Okay, first question; I've been working on 'leave it' and minna has no problem leaving a treat on the floor to come to me and get something else; or leaving her fetch toy to come to me, etc etc. My question is about how to train when it comes to other things -- such as I've heard people mention that when they want their dogs to ignore something they say "leave it"...how do you get them to that point?????? What do I need to do to work on these other areas of 'leave it'??

And a flirt pole; can somebody pleaseeee tell me how to make one -- I definitely need to/want to make one. I think it would be great exercise and great fun for both of my dogs.


And walking at my left side; she's decent at it, but she sorta does this "speed up, slow down" thing -- she should know where I want her to walk by now, but maybe I'm doing it wrong; or maybe I'm expecting too much from her (she's 20 weeks old)...eventually I would like to have her walking at a heel.


And what are other great tricks/obedience commands I can teach and work on??? She knows sit, stay, wait, come, lay down, shake, touch (to touch my hand), speak, drop it, leave it (sorta, I guess), enough (as in stop doing what ever you're doing), bring it (like her fetch toy), close (to get closer to me when we're walking), easy (don't pull the leash..ie slow down).....there's probably more that I can't think of. Any way...suggestions???

 Thanks much


----------



## DCluver33 (May 27, 2010)

VChurch said:


> Okay, first question; I've been working on 'leave it' and minna has no problem leaving a treat on the floor to come to me and get something else; or leaving her fetch toy to come to me, etc etc. My question is about how to train when it comes to other things -- such as I've heard people mention that when they want their dogs to ignore something they say "leave it"...how do you get them to that point?????? What do I need to do to work on these other areas of 'leave it'??
> 
> And a flirt pole; can somebody pleaseeee tell me how to make one -- I definitely need to/want to make one. I think it would be great exercise and great fun for both of my dogs.
> 
> ...


ok to answer your first question:
for Leave it while walking i bring a clicker and treats and every time I say leave it and the dog looks away click and treat. I did a lot of ground work with Leave it before I attempted it outside on a walk. I held a treat in the hand with a clicker and a treat in the other hand and when I said leave it the dog has to look away click treat always leaving one treat in a hand (usually the one with the clicker) the once my dog got good at this I put the treat on the floor and practiced Leave it. then i moved it outside (not walking) then once he got good outside then i did it on a walk.

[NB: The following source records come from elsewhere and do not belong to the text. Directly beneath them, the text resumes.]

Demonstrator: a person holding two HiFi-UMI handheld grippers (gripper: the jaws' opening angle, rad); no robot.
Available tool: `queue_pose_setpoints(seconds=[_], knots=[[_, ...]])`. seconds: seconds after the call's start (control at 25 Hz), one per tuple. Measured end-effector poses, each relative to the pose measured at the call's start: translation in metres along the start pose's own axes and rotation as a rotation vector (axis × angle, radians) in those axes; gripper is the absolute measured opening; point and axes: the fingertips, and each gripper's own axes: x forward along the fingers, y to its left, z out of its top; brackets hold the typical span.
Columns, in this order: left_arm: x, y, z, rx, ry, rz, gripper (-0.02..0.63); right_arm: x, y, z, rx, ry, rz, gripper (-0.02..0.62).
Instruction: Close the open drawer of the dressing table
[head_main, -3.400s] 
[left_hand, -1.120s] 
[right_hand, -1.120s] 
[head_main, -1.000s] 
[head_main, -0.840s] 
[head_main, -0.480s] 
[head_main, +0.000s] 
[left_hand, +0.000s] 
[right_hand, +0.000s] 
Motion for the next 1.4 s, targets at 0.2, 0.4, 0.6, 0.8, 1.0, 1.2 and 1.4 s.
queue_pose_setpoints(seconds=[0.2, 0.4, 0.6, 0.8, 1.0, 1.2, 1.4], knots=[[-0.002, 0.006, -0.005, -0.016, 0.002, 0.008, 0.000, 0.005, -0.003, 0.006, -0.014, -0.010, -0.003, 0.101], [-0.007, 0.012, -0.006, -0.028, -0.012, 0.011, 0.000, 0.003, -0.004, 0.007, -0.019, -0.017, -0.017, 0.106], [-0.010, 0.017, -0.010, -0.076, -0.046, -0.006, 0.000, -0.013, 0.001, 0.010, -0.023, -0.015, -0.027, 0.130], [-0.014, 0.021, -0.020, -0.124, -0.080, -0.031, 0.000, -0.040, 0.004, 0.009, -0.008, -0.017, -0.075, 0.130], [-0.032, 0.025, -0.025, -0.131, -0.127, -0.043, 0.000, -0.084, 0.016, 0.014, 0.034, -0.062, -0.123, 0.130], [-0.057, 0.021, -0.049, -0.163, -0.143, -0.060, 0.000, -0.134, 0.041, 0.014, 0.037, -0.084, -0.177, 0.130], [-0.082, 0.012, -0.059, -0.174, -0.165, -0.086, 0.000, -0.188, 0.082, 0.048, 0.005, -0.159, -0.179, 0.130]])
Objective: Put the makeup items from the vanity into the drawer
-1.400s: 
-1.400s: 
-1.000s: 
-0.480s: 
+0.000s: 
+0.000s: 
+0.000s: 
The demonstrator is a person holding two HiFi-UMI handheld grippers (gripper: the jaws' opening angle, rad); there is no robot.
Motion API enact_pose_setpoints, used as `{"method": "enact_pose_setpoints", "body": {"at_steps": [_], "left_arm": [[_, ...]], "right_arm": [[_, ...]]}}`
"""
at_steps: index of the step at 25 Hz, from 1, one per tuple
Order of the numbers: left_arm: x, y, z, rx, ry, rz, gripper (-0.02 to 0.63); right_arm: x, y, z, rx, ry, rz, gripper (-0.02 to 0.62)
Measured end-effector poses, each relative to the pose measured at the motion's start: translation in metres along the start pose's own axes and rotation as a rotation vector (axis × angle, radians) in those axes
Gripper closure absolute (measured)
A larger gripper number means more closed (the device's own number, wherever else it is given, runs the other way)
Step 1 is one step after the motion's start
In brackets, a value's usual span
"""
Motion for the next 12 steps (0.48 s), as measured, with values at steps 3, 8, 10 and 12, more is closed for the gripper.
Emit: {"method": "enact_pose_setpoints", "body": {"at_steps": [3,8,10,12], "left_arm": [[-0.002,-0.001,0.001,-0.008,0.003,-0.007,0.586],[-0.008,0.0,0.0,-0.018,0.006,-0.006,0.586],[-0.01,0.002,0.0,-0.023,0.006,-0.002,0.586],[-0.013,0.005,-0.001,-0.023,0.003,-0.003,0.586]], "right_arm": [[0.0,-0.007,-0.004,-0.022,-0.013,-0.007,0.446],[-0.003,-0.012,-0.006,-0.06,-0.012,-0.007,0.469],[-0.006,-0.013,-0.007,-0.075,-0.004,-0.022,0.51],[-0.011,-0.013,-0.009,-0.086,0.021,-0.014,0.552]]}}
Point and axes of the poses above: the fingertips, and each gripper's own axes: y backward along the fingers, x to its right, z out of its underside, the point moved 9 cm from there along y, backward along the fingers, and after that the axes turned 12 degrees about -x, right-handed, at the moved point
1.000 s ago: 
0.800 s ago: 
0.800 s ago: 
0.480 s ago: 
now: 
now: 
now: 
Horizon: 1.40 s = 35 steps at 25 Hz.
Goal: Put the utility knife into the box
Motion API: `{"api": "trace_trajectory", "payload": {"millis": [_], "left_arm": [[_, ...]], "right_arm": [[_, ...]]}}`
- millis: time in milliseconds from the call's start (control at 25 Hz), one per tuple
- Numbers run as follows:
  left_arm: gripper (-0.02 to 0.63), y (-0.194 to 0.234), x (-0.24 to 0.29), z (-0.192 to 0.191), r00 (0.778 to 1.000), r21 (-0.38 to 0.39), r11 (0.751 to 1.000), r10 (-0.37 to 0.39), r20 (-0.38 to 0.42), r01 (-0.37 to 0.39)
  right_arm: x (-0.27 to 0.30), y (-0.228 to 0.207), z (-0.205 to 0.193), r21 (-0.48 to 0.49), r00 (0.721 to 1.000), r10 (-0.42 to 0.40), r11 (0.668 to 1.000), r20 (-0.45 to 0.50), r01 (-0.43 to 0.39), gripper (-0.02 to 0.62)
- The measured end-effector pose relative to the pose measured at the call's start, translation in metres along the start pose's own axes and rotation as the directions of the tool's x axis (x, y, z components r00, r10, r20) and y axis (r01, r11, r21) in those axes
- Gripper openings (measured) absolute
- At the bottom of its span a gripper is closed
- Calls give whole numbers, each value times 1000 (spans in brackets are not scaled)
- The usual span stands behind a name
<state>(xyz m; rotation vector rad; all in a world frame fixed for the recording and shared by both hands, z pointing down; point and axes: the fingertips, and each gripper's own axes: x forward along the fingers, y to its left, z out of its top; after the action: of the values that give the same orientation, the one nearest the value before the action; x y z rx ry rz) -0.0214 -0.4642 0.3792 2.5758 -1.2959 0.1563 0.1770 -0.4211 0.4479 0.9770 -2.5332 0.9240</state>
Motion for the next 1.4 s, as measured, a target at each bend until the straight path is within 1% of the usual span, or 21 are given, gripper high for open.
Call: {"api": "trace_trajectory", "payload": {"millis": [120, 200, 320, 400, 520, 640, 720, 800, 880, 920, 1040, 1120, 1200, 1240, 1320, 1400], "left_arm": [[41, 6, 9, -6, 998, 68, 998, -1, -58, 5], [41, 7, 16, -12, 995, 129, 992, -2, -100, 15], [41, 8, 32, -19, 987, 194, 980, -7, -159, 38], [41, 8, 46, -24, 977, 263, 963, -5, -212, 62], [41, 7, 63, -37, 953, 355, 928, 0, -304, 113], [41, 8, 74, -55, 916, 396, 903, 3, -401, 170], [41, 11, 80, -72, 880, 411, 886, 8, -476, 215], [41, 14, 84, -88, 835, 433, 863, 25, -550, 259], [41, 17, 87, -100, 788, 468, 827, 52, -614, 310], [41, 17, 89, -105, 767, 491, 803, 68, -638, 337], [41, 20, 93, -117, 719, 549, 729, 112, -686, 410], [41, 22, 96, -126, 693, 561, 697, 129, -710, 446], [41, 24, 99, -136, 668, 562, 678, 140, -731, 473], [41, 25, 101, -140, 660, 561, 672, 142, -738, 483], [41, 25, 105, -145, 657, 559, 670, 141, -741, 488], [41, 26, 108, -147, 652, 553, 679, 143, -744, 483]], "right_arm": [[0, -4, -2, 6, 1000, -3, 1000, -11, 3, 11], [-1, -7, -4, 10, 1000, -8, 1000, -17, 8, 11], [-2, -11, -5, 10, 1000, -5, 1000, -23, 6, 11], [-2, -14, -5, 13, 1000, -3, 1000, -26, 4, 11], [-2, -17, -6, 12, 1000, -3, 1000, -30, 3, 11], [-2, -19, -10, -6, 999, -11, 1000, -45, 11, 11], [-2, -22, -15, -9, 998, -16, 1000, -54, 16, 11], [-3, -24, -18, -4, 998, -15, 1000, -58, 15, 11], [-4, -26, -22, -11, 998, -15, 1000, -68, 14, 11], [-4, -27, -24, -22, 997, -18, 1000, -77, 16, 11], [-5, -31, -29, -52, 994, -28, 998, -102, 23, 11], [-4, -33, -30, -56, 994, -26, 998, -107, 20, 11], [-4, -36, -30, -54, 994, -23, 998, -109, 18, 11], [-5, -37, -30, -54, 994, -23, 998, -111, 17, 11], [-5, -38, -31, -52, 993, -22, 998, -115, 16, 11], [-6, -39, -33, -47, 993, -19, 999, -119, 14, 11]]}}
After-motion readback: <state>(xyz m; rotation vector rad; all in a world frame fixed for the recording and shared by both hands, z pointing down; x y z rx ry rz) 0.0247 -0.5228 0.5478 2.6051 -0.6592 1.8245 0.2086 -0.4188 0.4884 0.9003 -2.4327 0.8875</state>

to answer your second question:
I went to our local feed store and bought a lunge whip (the long whips they use for horses), then i went to a pet store i.e PetSmart and bought a light weight toy then i tied it on the end of the string on the lunge whip (I played tug with it before i tied it on to the whip to get my dog engaged in it). Then i took my dog to an open field attached a long leash to him and gave him a special word (I use Hund) for his release word then let him have at it. When you first start doing it I'd let your dog catch it and play with it a lot then once your dog gets the hang of it keep it away form him longer. This is a good way to practice leave it and drop it. 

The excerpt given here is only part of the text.